Somewhere I Belong - Linkin Park
Disclaimer: I don't own Gundam Wing or have the rights to any Linkin Park music. I just write about the pilots using songs. If you wanna sue me, I'm afraid you'd be very disappointed. The song "Somewhere I Belong" can be found on the Meteora CD.
Summary: This songfic is about Quatre and how his feelings are very messed up due to family issues and a case of depression, somewhat, and loneliness.
Quatre sat alone in his chair. His very large, very comfortable chair. He would've been very happy. But something was wrong. He was alone. So very, very alone. He hadn't realized it until now, but he was always alone. Even with the Maganacs and the other Gundam Pilots. With Relena, with Dorothy and with Noin and Zechs.

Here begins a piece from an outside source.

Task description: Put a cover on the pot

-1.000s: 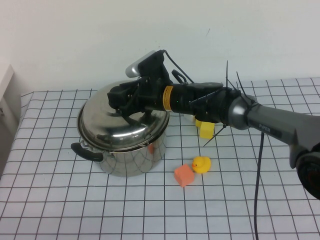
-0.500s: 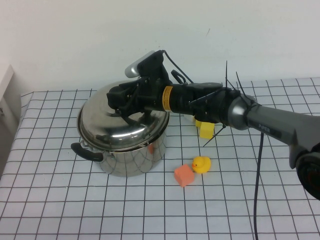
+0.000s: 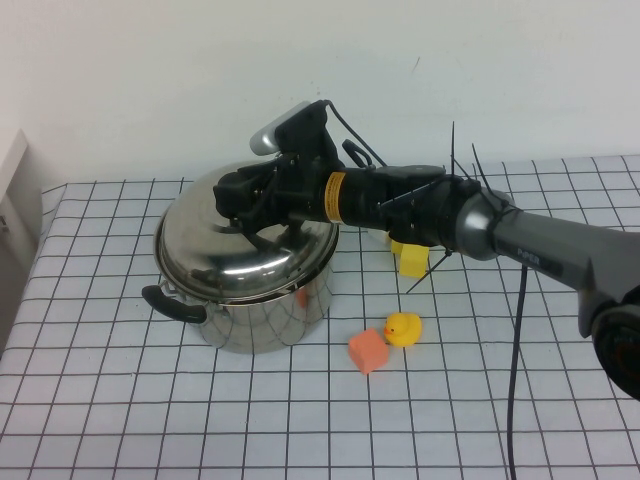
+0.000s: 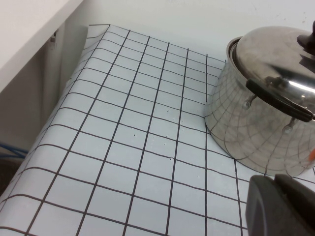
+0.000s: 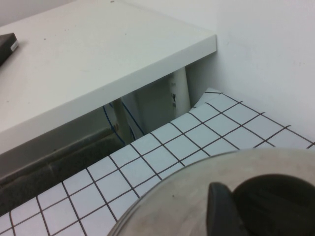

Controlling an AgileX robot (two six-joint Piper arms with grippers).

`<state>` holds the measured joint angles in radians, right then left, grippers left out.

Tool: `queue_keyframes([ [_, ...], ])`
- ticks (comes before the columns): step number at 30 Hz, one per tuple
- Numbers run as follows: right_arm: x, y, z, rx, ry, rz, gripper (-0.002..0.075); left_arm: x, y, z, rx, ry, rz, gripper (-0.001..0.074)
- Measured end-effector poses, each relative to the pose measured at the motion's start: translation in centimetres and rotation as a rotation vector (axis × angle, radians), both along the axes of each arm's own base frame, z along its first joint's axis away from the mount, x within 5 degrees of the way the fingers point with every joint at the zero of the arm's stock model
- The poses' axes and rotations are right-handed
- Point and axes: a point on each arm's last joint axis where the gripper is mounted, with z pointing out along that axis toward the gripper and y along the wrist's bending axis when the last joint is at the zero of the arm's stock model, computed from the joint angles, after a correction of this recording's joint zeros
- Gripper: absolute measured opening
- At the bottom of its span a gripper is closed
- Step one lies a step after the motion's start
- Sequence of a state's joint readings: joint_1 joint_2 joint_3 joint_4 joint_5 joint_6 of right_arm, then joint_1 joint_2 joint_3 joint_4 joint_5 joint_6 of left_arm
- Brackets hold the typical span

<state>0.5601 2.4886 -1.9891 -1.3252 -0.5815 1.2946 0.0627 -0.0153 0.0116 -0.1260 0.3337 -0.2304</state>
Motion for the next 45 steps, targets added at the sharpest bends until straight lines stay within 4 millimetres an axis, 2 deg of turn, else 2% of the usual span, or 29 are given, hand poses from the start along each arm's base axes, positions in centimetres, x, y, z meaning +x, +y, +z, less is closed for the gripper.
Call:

Physically, he was with other people, but none of them knew his emotions. None of them knew that he was slowly suffering. Sometimes, he didn't even know it. Then, he went home to his gigantic house; his empty house.
Upon realizing all of this, Quatre curled up in his chair and he could feel the hot liquid pouring down his face, out of his eyes. He had tried so hard not to cry. His mixed emotions were killing him from the inside. He cried them all out, trying to save his life by drowning himself in his salty tears.
When this began
I had nothing to say
And I'd get lost in the nothingness inside of me.
I was confused
And I let it all out to find that I'm
Not the only person with these things in mind
Inside of me.
But all the vacancy, the words revealed
Is the only real thing that I've got left to feel.
Nothing to lose.
Just stuck, hollow and alone.
And the fault is my own,
And the fault is my own.
Quatre brought his knees closer to his face and crossed his arms over them, burying his eyes in his sleeve. What could he do? He had been hiding from this emptiness for so long now. He knew crying wouldn't do anything, but there was nothing else he could do. He could kill himself. As he thought this, something Wufei once said came back to him.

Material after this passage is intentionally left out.